Coopers Stout is awesome.

Invalid Stout is its thinner and sweeter cousin, which doesn't have the yeasty kick and big grain flavour of the Coops.

Try one side by side and you'll see. I'm pretty sure Invalid is brewed with CUB's house lager strain which means it's cleaner in taste but lacks the estery complexity a Coopers Stout has.

Someone mentioned Cascade Stout - now you're talking, a good example there, although some might find it too sweet or porter-like. I do like the roast that comes up on that beer.

Like Mants I haven't tried the Sheaf either, will have to look for it.

Don't understand why so many folks love the Coopers Pilsener 62. We got a case for free at work when they were running a promotion, and the carton we got given tasted like cut apple/acetaldehyde. My office colleagues reached around that beer in the fridge for weeks preferring to drink Carlton Draught & Crown instead - it languished there until I think the cleaner started to drink it. Not a great beer, but I guess if you stick stuff in a green bottle someone out there will think it's sophisticated.

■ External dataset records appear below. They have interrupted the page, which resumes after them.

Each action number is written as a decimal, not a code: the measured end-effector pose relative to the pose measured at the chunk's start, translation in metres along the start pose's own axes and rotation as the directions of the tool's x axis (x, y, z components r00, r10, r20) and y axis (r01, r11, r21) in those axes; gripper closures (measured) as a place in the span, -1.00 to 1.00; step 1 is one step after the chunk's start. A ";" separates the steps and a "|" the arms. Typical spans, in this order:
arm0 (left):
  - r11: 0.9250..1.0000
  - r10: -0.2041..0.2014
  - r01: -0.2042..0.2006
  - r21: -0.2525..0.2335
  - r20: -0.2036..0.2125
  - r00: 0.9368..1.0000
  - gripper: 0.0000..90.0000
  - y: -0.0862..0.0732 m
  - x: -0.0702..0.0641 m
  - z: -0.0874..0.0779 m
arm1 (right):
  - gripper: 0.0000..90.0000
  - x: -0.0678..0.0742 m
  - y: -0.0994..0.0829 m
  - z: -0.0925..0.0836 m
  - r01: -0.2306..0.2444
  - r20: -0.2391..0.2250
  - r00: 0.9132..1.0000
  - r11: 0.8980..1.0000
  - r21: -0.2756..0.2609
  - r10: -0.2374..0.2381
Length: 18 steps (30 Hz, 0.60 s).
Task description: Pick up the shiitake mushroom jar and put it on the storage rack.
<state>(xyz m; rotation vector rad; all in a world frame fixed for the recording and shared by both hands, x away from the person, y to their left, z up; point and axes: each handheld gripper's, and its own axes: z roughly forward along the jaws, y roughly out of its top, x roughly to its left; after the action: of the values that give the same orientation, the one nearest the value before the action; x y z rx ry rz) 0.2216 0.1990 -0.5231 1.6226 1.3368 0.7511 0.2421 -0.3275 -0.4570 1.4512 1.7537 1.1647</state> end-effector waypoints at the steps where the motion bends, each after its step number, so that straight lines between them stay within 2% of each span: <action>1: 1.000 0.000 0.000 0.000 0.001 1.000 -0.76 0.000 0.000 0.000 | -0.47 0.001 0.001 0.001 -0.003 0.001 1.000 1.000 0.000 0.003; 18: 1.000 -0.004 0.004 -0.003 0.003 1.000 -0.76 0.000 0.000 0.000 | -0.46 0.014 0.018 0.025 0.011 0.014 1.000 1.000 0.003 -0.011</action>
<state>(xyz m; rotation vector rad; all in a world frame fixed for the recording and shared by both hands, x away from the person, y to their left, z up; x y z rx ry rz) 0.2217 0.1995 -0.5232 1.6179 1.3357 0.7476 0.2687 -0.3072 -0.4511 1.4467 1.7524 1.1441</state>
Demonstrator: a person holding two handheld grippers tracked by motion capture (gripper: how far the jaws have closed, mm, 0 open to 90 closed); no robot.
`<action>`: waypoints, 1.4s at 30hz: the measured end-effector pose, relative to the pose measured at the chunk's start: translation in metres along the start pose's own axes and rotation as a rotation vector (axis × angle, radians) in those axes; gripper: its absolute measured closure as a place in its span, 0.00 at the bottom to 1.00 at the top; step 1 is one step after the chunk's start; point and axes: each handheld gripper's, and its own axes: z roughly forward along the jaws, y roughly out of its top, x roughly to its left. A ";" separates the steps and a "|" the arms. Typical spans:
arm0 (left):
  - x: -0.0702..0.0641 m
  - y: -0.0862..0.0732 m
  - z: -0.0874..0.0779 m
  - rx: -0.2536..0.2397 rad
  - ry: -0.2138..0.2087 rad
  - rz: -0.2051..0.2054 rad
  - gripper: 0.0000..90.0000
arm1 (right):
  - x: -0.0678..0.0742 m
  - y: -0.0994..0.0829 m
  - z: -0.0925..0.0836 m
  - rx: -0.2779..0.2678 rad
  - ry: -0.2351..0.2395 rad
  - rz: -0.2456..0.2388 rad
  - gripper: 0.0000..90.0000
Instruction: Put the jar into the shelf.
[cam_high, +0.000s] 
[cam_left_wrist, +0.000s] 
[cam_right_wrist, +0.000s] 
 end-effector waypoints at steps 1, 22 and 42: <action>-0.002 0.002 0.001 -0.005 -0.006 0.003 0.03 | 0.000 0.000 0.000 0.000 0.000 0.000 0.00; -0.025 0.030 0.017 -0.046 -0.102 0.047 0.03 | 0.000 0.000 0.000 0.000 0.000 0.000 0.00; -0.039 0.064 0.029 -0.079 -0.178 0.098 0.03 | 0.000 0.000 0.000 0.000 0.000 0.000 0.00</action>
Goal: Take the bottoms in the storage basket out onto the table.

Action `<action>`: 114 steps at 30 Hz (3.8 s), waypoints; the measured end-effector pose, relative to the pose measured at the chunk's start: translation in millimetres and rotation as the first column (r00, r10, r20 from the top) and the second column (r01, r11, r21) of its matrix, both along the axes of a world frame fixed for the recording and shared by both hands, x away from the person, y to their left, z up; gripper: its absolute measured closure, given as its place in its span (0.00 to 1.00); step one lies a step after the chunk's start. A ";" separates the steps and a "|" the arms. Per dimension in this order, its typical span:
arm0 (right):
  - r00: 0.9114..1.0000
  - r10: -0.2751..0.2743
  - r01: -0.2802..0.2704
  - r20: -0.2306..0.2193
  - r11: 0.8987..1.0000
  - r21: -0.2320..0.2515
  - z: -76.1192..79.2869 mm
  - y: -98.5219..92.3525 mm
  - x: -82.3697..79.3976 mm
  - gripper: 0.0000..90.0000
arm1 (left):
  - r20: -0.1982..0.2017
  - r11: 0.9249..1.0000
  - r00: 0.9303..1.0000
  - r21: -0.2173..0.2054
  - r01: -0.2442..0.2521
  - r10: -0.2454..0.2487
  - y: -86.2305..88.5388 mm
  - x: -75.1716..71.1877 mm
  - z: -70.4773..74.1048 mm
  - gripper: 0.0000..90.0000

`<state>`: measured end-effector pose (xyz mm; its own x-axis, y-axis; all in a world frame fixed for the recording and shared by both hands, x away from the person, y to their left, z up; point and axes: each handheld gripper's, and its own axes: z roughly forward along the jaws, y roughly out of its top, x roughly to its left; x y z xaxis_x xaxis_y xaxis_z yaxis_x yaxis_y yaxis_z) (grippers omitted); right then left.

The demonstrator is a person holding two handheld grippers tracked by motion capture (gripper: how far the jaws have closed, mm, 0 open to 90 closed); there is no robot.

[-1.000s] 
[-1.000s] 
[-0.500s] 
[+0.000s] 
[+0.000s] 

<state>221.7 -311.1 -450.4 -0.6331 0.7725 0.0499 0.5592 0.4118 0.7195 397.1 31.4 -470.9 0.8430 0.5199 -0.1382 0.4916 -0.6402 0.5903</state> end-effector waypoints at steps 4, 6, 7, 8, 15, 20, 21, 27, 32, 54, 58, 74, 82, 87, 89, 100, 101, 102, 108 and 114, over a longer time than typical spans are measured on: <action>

Coopers do Ales well, even Coopers Light is a great flavoursome beer when you compare it to others out there, but Coopers 62? No thanks.

Hopper.


----------



## drsmurto (6/2/12)

craigo said:


> I was told that the 62 came about because they got the contract to make budwiser so they bought all the ingredients but the contract fell so they made a pilsner instead and named it coopers 62. Dont no if its true or not.



Coopers 62 pilsner

Kroneburg 1662. :icon_cheers:


----------



## Nick JD (6/2/12)

DrSmurto said:


> Coopers 62 pilsner
> 
> Kroneburg 1662. :icon_cheers:



Two years off there, Doc. You mean Kronenbourg 1664?


----------



## Rina (6/2/12)

> You can only wonder what founder Thomas Cooper would make of Coopers 62, the latest brand to roll out from the family-owned brewery he established back in 1862. Coopers 62 takes its name from that date and is branded as a “pilsner”, which is a significant diversion for the Adelaide-based outfit which made its mark with cloudy ales and stouts.
> ....
> “We were also looking for a top-end pilsener replacement for Grolsch,” he says, of the Dutch lager which Cooper’s had the Australian distribution agency for until last year when the Grolsch family sold out to the SAB Miller group. The green, embossed Coopers 62 bottle was even designed to look a bit like the Grolsch equivalent, he says




http://www.microbrewing.com.au/news/articl...62-pilsner.html


lolz


----------



## drsmurto (6/2/12)

Nick JD said:


> Two years off there, Doc. You mean Kronenbourg 1664?



Bugger.

Confused some of the stuff they told me on the tour only a week ago.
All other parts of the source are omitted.